### HOW TO COMPLETE THIS TASK
After counting the lines below that contain "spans", reply with that number alone.

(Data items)

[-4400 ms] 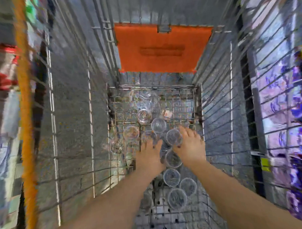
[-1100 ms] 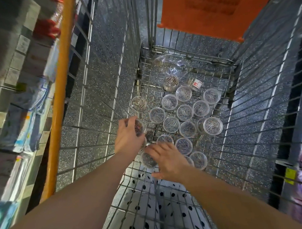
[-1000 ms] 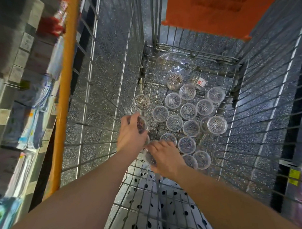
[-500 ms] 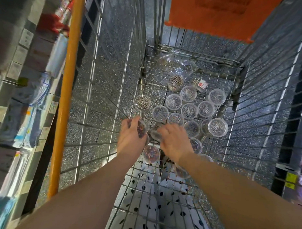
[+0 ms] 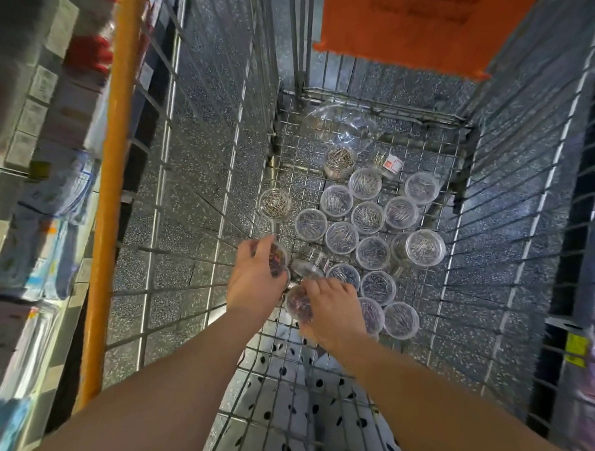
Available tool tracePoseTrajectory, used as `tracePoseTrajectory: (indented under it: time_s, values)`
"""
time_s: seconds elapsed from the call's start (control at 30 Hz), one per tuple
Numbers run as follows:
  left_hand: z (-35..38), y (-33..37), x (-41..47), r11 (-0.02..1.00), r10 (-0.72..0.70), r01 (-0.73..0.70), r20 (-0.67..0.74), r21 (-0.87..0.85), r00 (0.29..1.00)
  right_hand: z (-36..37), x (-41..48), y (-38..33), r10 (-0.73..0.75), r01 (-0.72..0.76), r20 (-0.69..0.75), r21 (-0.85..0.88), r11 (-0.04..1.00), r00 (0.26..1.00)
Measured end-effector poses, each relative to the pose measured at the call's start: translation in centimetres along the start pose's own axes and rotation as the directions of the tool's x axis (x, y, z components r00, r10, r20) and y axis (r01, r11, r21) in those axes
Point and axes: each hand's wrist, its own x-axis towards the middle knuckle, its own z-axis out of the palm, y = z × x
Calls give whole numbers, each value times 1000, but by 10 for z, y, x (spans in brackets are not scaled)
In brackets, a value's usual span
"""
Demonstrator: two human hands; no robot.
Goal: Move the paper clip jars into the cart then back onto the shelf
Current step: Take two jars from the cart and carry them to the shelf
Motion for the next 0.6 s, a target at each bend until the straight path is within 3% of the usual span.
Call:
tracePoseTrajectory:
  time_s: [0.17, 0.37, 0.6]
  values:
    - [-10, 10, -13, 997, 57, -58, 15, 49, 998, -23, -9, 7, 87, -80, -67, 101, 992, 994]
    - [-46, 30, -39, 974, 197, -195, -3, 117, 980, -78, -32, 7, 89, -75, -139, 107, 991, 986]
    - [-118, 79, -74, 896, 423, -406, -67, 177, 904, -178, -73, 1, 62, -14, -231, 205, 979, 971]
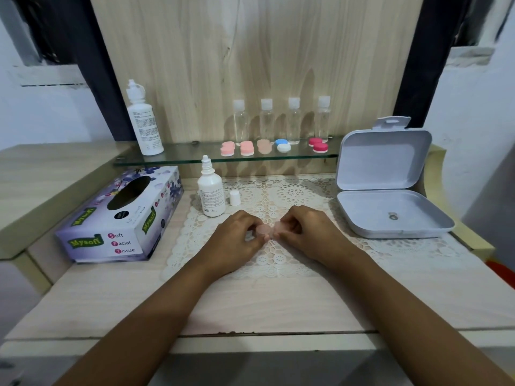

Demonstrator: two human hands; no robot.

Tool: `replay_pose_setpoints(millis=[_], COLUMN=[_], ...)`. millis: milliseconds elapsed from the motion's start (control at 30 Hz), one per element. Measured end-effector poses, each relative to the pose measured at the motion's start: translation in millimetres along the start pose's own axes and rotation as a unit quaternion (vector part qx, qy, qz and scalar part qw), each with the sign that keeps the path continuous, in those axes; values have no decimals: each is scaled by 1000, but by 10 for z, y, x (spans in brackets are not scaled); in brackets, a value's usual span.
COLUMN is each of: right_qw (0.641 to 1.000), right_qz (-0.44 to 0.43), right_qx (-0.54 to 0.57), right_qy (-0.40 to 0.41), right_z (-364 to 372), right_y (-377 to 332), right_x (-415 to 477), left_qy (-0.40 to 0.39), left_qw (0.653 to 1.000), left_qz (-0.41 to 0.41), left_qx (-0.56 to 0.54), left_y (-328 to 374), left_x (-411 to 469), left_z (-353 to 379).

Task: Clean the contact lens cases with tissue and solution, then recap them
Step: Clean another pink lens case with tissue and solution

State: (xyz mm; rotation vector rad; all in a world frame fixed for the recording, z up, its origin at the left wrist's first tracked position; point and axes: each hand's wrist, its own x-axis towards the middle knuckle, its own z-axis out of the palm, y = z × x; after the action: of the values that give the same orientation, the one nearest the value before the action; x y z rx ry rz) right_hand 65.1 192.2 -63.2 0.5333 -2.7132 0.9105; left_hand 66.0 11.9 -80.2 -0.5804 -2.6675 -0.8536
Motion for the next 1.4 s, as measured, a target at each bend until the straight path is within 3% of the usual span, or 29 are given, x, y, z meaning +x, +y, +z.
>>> replay_pose_setpoints(millis=[300,567,767,1033,1267,1400], right_qw=[997,998,998,1000,996,998], right_qz=[-21,19,-22,-12,-54,-46], right_qx=[26,45,39,13,26,4], right_qy=[-73,-29,-54,-3,-62,-45], right_z=[-127,-53,-71,40,-37,-25], right_y=[27,46,69,87,80,70], right_x=[-4,-4,5,30,9,14], left_qy=[3,-1,1,-1,2,2], left_qw=[1000,1000,1000,1000,1000,1000], left_qz=[3,-3,-3,1,1,1], left_qx=[1,2,4,7,7,3], left_y=[-7,-6,-3,-3,-7,-4], left_x=[1,-3,0,-1,-4,-6], left_z=[0,3,-1,1,1,1])
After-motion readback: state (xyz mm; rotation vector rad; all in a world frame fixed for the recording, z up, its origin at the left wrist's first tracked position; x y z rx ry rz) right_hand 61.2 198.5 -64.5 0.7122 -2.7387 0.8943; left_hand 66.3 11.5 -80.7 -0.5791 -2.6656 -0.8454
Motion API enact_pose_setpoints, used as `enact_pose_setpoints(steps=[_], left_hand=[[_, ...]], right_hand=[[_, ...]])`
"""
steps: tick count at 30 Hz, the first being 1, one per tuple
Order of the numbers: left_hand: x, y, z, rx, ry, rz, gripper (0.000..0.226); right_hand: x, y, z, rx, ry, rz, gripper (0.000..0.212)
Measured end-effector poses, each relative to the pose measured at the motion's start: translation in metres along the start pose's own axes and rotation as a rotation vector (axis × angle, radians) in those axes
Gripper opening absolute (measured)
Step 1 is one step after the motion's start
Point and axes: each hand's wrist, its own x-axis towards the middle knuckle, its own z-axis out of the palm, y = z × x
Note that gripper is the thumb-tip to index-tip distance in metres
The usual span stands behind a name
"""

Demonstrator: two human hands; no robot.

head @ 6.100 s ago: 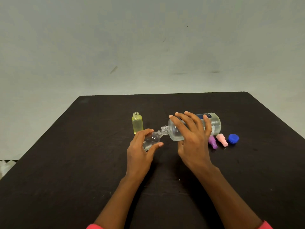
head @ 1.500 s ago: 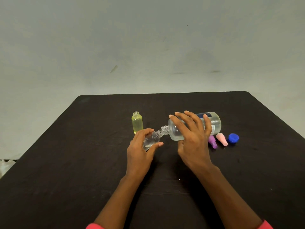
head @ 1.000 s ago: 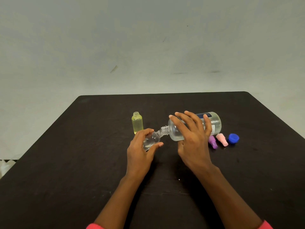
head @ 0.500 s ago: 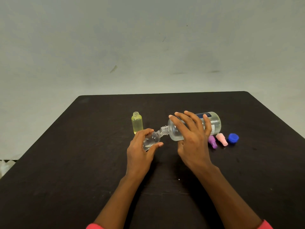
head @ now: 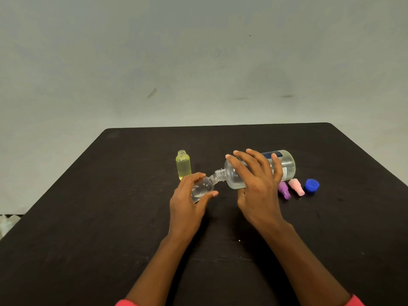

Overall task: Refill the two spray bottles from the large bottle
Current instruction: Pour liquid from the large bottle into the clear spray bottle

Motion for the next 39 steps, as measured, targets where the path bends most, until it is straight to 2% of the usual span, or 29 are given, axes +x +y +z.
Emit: enact_pose_setpoints(steps=[7,39], left_hand=[[0.0001,-0.0012,0.0007,-0.01,-0.012,-0.014,0.045],[0.0002,-0.0013,0.0004,0.007,-0.002,0.007,0.048]], right_hand=[[-0.0002,-0.0002,0.0003,0.001,0.01,-0.005,0.087],[0.001,-0.0018,-0.0017,-0.005,0.005,-0.003,0.085]])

### SOLUTION TO THIS EXERCISE
2